Task statement ▸ In the records below, find the line containing "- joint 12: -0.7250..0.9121" and the line containing "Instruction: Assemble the"; please repeat exactly the lines from one to the other, both included, and nothing more.

(Saved data entries)
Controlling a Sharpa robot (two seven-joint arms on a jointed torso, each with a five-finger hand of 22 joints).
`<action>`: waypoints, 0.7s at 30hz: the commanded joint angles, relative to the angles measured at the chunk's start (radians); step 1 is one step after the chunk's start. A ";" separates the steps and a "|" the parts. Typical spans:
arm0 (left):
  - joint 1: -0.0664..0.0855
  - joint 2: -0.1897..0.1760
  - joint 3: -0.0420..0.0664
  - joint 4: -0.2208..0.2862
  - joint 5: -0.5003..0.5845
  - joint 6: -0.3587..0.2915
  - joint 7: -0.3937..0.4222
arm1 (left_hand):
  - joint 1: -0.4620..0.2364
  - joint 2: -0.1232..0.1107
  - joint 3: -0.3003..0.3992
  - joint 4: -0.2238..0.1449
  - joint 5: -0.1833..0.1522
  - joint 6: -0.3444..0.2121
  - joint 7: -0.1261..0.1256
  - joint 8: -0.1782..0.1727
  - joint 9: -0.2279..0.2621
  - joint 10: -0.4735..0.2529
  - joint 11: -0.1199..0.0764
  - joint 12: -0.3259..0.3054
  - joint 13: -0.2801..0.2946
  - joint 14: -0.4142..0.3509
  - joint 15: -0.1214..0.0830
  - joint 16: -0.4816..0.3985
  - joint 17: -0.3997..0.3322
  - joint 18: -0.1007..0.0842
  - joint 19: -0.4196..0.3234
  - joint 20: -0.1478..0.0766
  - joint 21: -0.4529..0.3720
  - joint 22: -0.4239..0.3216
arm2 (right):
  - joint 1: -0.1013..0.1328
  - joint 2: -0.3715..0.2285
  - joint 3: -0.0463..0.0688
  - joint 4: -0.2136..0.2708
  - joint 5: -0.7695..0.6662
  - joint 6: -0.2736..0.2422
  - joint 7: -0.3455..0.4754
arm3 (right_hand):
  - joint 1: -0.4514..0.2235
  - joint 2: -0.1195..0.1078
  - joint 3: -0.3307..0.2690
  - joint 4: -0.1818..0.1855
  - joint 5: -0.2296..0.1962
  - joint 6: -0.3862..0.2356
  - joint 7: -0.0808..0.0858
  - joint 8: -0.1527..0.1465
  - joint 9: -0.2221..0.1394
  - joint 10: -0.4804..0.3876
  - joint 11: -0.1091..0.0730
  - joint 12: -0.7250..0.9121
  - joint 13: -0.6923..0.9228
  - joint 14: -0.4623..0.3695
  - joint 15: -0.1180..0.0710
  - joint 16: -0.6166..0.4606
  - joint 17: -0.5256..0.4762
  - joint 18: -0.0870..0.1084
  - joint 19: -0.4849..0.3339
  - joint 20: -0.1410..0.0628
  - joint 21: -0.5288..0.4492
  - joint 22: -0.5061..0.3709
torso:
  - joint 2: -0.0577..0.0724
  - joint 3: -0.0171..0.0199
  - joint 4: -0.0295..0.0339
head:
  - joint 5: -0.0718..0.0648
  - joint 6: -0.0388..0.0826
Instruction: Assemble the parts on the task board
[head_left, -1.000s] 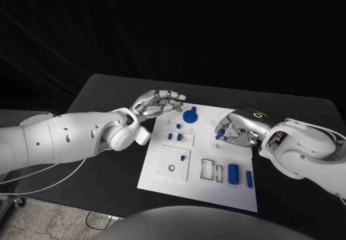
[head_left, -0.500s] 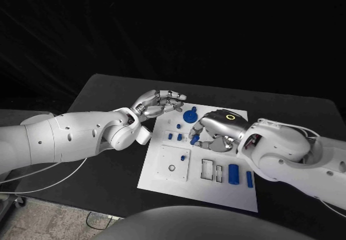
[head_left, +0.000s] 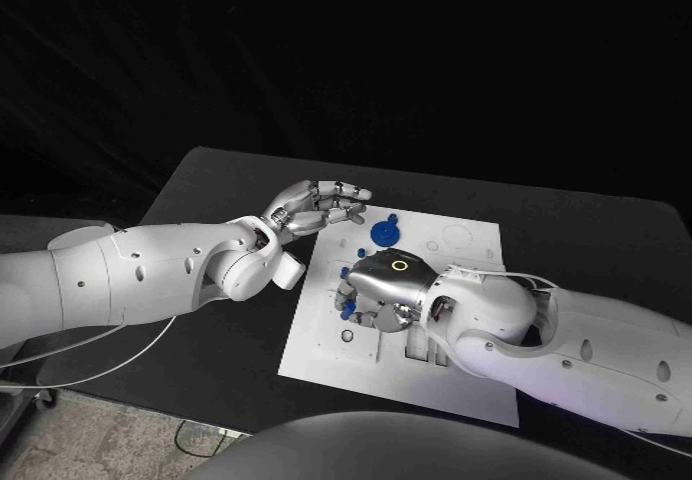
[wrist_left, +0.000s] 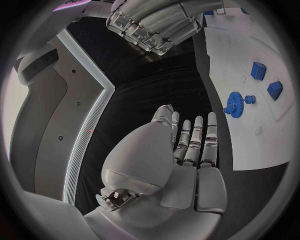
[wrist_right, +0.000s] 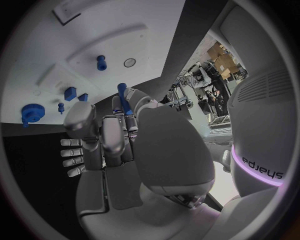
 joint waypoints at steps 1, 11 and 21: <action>0.000 0.001 0.001 0.001 0.031 0.018 0.005 | 0.008 0.006 0.006 0.002 0.008 -0.003 0.007 0.004 -0.001 -0.001 0.008 0.002 -0.002 0.000 0.008 0.006 -0.002 0.000 0.010 0.000 0.003 -0.001 | -0.013 0.014 0.001 -0.010 -0.049 0.031 0.017 | -0.002 -0.013 0.000 -0.007 0.005 -0.001 0.005 0.000 0.001 0.028 -0.019 0.000 0.000 0.001 -0.005 0.001 -0.001 -0.003 -0.002 -0.008 0.003 0.115 | 0.000 -0.0004 0.0013 | 0.002 0.000; 0.000 0.005 0.001 -0.001 0.035 0.022 0.007 | 0.009 0.009 0.009 0.002 0.012 -0.003 0.007 0.004 -0.002 0.000 0.008 0.002 -0.003 0.000 0.008 0.007 -0.002 0.000 0.010 0.000 0.003 -0.001 | -0.042 0.024 0.001 -0.020 -0.090 0.044 0.035 | -0.001 -0.017 0.003 -0.014 -0.002 -0.007 0.006 -0.005 0.003 0.031 -0.018 -0.001 0.001 -0.002 -0.005 -0.003 -0.005 -0.004 -0.003 -0.008 0.003 0.115 | -0.002 0.0002 0.0002 | 0.005 0.000; 0.000 0.009 0.001 -0.005 0.037 0.029 0.007 | 0.009 0.010 0.010 0.001 0.014 -0.003 0.007 0.004 -0.003 0.000 0.008 0.002 -0.003 0.000 0.009 0.007 -0.002 0.000 0.010 0.000 0.003 -0.001 | -0.061 0.023 0.001 -0.026 -0.141 0.047 0.044 | 0.000 -0.019 0.006 -0.019 -0.007 -0.009 0.005 -0.007 0.005 0.037 -0.020 0.001 0.004 -0.004 -0.006 -0.006 -0.009 -0.004 -0.004 -0.008 0.004 0.115 | -0.001 0.0009 0.0006 | 0.004 0.000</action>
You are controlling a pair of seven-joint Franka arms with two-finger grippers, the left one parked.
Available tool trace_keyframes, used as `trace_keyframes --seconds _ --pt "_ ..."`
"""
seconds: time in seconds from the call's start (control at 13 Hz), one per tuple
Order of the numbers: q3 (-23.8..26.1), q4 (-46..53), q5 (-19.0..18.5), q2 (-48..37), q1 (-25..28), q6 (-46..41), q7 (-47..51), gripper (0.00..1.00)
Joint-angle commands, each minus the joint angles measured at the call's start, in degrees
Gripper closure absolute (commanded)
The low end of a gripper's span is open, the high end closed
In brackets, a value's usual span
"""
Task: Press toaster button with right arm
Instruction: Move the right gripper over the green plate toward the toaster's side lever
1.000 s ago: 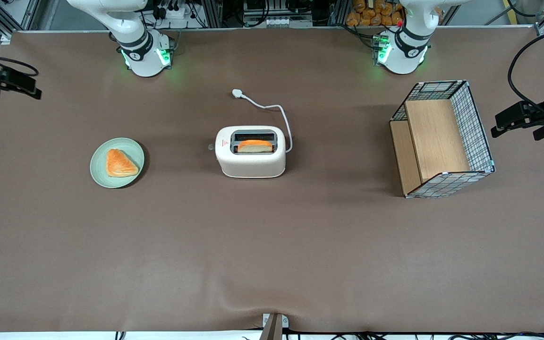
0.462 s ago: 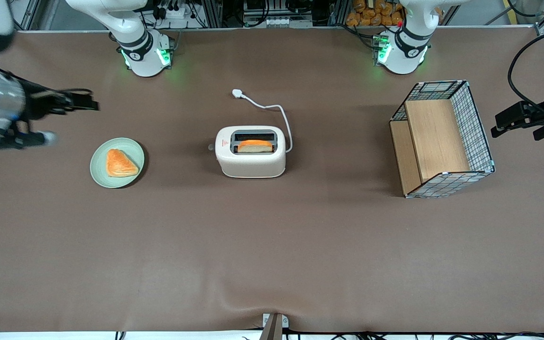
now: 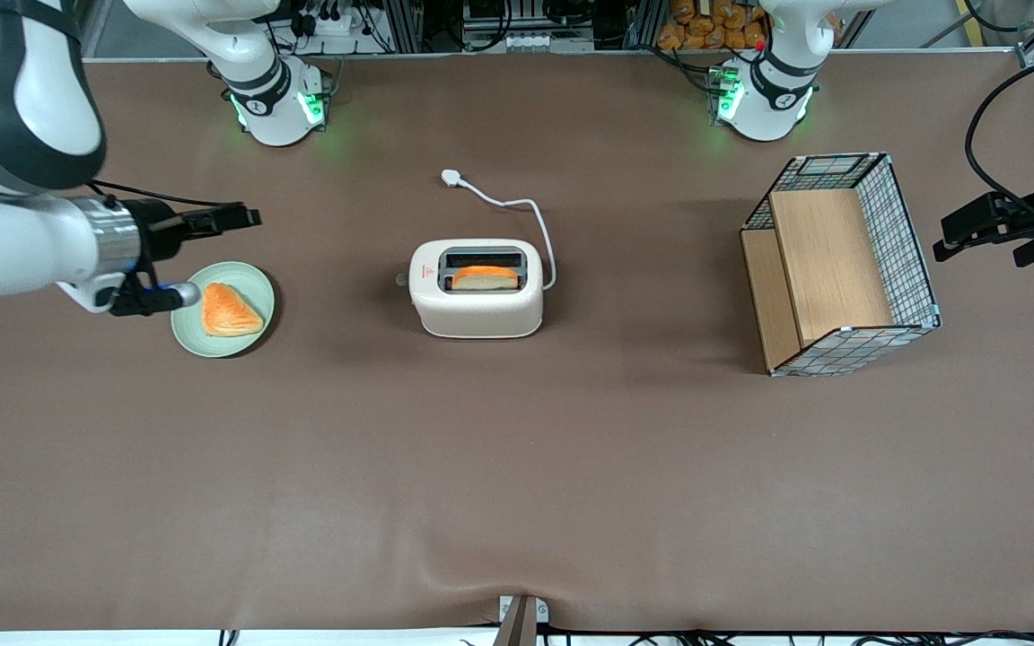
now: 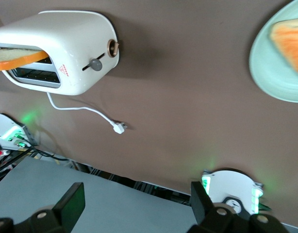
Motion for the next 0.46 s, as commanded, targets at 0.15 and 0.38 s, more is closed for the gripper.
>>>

Response to the task ▸
  - joint 12: -0.7250..0.9121
  - joint 13: -0.6923..0.9228
  - joint 14: -0.4623..0.3695
  - joint 15: -0.1180..0.0710
  - joint 16: -0.6166..0.4606
  - joint 17: -0.5256..0.4762
  - joint 18: -0.0870..0.1084
  - joint 19: -0.4849..0.3339
  - joint 20: -0.1410..0.0628
  - joint 21: -0.5288..0.4492
  - joint 22: -0.5061..0.3709
torso:
  - joint 2: -0.0577..0.0724
  - joint 3: -0.0171..0.0199
  - joint 4: -0.0295..0.0339
head:
  - joint 5: -0.0718..0.0648
  - joint 6: -0.0388..0.0826
Instruction: Assemble the parts on the task board

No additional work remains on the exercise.